- Education: Skidmore College (B.A.) Cornell University (M.A)
- Occupations: Journalist, policy analyst
- Employer: New York State Bar Association
- Known for: Inside Albany

= Lise Bang-Jensen =

American journalist

Lise Bang-Jensen is a journalist and policy analyst. From 2008 through 2011, she served as a senior policy analyst at the Manhattan Institute for Policy Research's Empire Center for New York State Policy and was formerly a reporter, producer and co-host of the New York-based public affairs television program Inside Albany. She has served as director of media services and public affairs for the New York State Bar Association since 2011.

From 1981 through 1987, Bang-Jensen was a state capitol reporter for The Knickerbocker News.
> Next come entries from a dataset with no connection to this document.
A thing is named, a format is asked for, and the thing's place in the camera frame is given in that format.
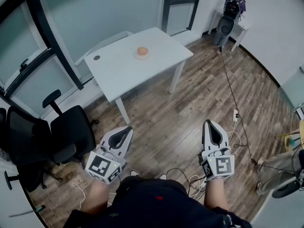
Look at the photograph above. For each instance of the white power strip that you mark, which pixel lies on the white power strip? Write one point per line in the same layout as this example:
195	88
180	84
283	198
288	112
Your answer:
235	115

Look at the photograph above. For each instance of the yellow cleaning tool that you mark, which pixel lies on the yellow cleaning tool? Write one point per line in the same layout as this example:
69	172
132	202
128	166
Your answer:
289	142

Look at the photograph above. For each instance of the person's left forearm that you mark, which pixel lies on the person's left forearm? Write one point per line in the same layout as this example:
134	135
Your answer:
97	196

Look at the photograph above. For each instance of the white corner desk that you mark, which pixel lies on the white corner desk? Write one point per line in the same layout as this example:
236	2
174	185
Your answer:
243	27

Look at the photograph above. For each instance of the black office chair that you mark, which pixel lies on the black office chair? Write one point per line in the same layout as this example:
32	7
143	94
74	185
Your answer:
69	129

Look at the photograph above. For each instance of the person's white shoe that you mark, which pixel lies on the person's white shoe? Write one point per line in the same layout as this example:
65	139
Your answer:
134	173
163	175

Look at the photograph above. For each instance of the person's right white shoe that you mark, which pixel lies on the person's right white shoe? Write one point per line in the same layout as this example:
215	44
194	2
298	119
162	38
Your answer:
163	175

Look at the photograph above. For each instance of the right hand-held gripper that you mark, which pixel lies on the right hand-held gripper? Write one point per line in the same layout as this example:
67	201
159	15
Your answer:
221	166

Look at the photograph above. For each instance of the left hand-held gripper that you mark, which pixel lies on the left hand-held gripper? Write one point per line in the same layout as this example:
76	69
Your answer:
104	166

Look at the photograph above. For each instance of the white table leg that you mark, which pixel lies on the white table leg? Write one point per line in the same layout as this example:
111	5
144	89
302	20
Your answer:
177	77
122	110

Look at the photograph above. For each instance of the person's left white shoe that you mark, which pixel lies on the person's left white shoe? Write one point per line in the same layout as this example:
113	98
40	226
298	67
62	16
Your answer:
134	173

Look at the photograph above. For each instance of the person's right forearm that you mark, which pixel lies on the person's right forearm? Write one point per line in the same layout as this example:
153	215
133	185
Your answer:
216	193

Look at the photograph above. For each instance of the dark pen with green tip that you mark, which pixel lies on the dark pen with green tip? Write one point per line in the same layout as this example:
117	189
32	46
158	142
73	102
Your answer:
35	210

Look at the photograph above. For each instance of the orange fruit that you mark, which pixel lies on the orange fruit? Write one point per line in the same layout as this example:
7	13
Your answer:
142	50

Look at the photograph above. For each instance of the black window frame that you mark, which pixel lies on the black window frame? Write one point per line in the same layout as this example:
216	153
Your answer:
167	8
60	46

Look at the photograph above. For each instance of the person's black shirt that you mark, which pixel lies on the person's black shirt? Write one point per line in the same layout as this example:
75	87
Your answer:
154	203

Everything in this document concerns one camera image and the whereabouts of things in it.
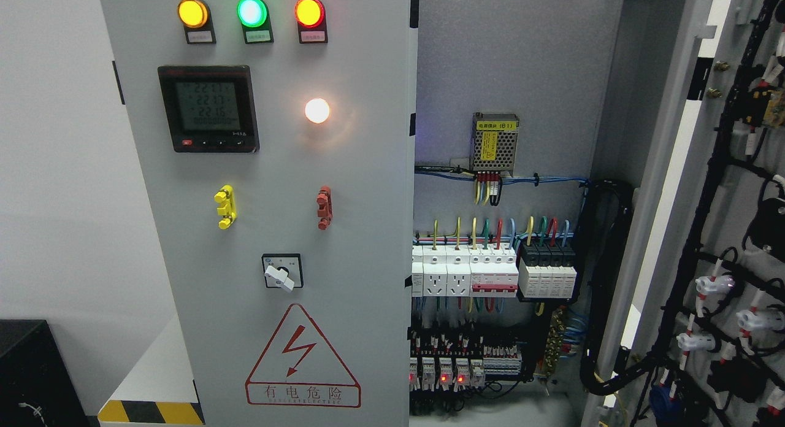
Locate black white surge protector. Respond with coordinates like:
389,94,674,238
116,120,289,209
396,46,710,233
516,242,580,303

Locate white rotary selector switch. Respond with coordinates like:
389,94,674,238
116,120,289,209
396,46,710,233
261,253,304,293

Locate black cable loom right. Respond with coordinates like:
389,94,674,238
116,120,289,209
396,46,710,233
576,179,657,397

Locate yellow indicator light left door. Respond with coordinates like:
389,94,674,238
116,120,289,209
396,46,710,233
177,0,216,44

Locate lower relay module row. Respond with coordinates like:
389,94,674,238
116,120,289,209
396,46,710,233
408,323,524,393

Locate white socket breaker row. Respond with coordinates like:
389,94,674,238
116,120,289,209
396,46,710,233
412,245,519,298

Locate red terminal connector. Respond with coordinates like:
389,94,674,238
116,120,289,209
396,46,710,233
316,185,333,229

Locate red indicator light left door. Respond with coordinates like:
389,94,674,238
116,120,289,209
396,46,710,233
294,0,328,44

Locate black digital power meter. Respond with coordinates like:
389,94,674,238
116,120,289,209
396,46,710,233
158,64,259,153

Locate red electrical warning sticker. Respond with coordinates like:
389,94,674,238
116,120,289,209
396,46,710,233
245,304,361,408

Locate white indicator light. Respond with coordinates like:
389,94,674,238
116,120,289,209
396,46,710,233
304,98,331,123

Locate green indicator light left door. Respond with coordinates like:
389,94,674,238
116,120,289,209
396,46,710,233
236,0,274,44

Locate yellow terminal connector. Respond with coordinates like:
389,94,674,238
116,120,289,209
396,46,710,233
213,185,237,229

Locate grey cabinet door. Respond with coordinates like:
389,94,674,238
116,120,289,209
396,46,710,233
101,0,417,426
621,0,783,426

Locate metal mesh power supply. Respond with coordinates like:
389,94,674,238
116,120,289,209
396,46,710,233
471,113,521,172

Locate black box lower left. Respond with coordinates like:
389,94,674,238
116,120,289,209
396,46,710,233
1,319,89,426

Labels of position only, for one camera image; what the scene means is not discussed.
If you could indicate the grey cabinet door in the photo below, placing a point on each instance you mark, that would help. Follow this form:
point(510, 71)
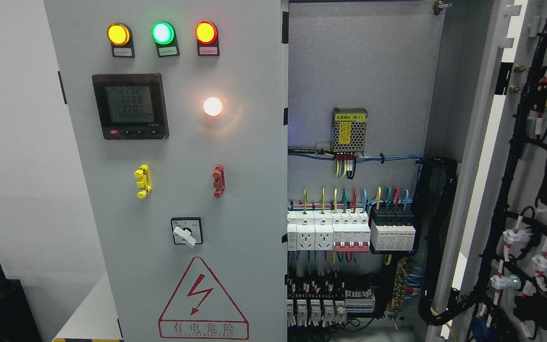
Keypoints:
point(242, 230)
point(505, 276)

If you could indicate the red terminal connector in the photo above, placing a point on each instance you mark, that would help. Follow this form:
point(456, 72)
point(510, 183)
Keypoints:
point(219, 183)

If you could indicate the white socket breaker row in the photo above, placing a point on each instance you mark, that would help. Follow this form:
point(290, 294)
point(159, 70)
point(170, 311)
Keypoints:
point(312, 230)

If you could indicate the metal mesh power supply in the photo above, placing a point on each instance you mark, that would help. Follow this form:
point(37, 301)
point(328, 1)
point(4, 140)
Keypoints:
point(349, 127)

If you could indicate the white glowing indicator light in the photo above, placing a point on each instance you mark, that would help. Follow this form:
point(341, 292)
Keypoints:
point(212, 106)

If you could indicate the yellow terminal connector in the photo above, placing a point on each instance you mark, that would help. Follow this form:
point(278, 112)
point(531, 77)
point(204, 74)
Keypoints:
point(143, 182)

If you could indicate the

She joined Inside Albany in 1987 after The Knickerbocker News ceased publication. David Hepp, Bang-Jensen and others formed an independent production company after public television stations, citing financial reasons, cancelled it originally in July 1995. At that time, Inside Albany had been one of the longest-running TV programs in the nation. Enough money was raised to renew the program. Inside Albany resumed broadcasting in 1996.

Bang-Jensen started her career as a newspaper reporter. Her articles appeared in such newspapers as The Boston Globe, Empire State Report, The Wall Street Journal, The Washington Post and Ithaca Journal. She also contributed to New York Public Radio.

She has won a number of journalism awards, including from the NYS Broadcasters Association, United Press International and NYS Publishers Association.

On December 12, 2006, it was announced that Inside Albany was ending its run on December 31, 2006.